Two lines below mark the span: the one containing "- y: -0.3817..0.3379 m" and the one containing "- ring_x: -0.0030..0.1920". Set down both, plus every line between, exactly as they stand, and nothing else.

··········

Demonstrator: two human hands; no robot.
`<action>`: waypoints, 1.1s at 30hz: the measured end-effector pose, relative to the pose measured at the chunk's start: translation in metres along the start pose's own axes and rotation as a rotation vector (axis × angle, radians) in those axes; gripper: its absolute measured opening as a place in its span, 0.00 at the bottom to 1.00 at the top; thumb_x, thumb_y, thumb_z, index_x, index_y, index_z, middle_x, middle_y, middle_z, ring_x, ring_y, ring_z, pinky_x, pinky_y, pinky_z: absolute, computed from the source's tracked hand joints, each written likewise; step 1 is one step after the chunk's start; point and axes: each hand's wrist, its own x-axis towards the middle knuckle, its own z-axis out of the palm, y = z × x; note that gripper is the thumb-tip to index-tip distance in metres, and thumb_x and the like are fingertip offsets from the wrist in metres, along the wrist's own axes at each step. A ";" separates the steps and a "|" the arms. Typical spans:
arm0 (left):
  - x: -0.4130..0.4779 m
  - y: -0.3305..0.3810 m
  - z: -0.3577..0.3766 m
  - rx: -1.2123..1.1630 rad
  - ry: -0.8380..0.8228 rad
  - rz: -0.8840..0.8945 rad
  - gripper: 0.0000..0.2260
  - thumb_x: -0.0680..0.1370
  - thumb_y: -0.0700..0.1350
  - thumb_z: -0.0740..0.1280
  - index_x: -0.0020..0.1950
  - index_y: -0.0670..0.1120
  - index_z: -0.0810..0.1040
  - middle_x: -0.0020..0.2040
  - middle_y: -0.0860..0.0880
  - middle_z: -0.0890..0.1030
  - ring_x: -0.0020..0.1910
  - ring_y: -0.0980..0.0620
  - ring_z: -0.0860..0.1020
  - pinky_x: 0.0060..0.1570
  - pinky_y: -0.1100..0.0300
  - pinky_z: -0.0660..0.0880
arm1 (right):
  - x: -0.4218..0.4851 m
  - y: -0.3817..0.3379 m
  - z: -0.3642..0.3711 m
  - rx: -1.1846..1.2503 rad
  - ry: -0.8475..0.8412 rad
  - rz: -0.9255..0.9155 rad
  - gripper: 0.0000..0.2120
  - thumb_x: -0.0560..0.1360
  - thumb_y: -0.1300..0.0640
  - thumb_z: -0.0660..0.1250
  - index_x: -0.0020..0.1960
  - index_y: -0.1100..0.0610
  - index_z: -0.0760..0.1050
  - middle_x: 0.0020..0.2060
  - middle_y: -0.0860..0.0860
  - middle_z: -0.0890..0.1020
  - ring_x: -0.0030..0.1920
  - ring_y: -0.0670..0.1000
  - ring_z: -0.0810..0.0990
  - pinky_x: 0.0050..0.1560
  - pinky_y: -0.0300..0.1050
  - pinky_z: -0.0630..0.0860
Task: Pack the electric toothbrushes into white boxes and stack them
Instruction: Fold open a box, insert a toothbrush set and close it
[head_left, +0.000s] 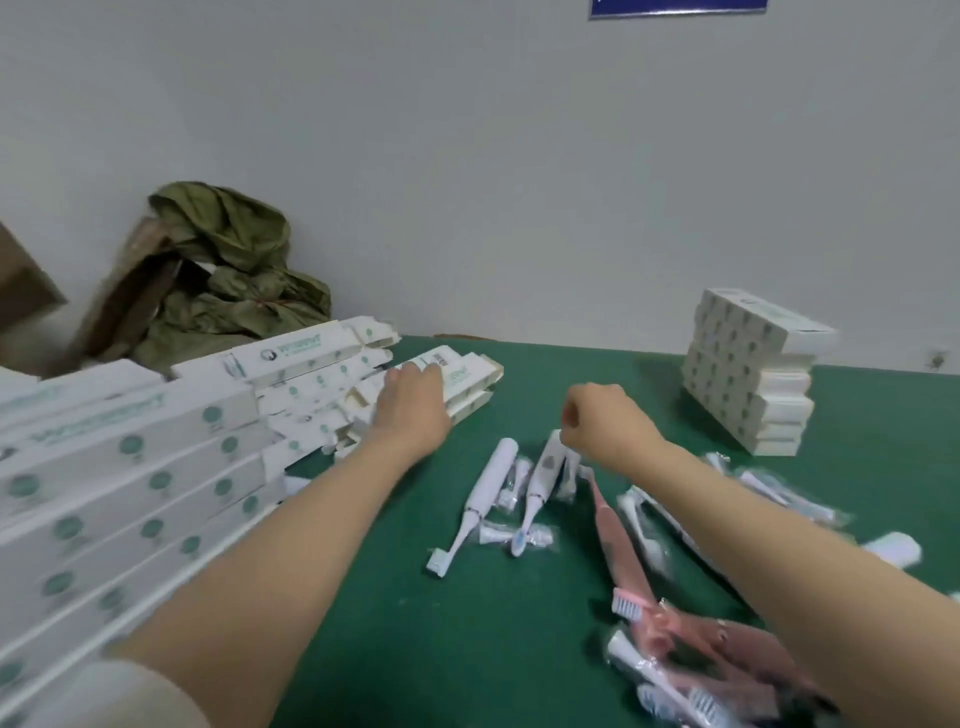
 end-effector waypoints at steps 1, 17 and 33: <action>-0.006 -0.022 -0.002 0.087 0.009 -0.067 0.20 0.76 0.45 0.67 0.66 0.43 0.69 0.62 0.41 0.72 0.61 0.42 0.68 0.55 0.53 0.69 | -0.006 -0.009 0.009 -0.005 -0.050 0.000 0.09 0.73 0.64 0.62 0.51 0.59 0.77 0.51 0.57 0.80 0.49 0.58 0.78 0.44 0.46 0.75; -0.071 -0.008 -0.075 -0.695 0.348 0.245 0.26 0.66 0.43 0.77 0.56 0.58 0.67 0.49 0.62 0.73 0.49 0.60 0.71 0.40 0.65 0.67 | -0.053 -0.050 -0.017 0.561 0.323 -0.158 0.30 0.70 0.61 0.70 0.70 0.52 0.65 0.64 0.48 0.72 0.60 0.43 0.70 0.59 0.34 0.65; -0.091 0.043 -0.122 -0.826 0.395 0.508 0.10 0.67 0.46 0.70 0.48 0.50 0.79 0.49 0.58 0.71 0.48 0.60 0.74 0.49 0.73 0.68 | -0.078 -0.085 -0.046 1.290 0.200 -0.313 0.17 0.81 0.54 0.52 0.54 0.48 0.80 0.50 0.47 0.84 0.52 0.46 0.82 0.50 0.39 0.79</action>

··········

* **Exercise answer**:
  - y: -0.3817..0.3379 m
  - z: -0.3642..0.3711 m
  - rx: -1.1846..1.2503 rad
  - ry: -0.8475..0.8412 rad
  - rz: -0.9255..0.9155 rad
  - gripper: 0.0000..0.2120
  - thumb_x: -0.0560..0.1360
  - thumb_y: -0.1300..0.0640
  - thumb_z: -0.0660..0.1250
  - index_x: -0.0020..0.1960
  - index_y: -0.1100..0.0610
  - index_z: -0.0760..0.1050
  - middle_x: 0.0020..0.2060
  - middle_y: -0.0860..0.0860
  - middle_z: -0.0890..0.1020
  - ring_x: -0.0030..0.1920

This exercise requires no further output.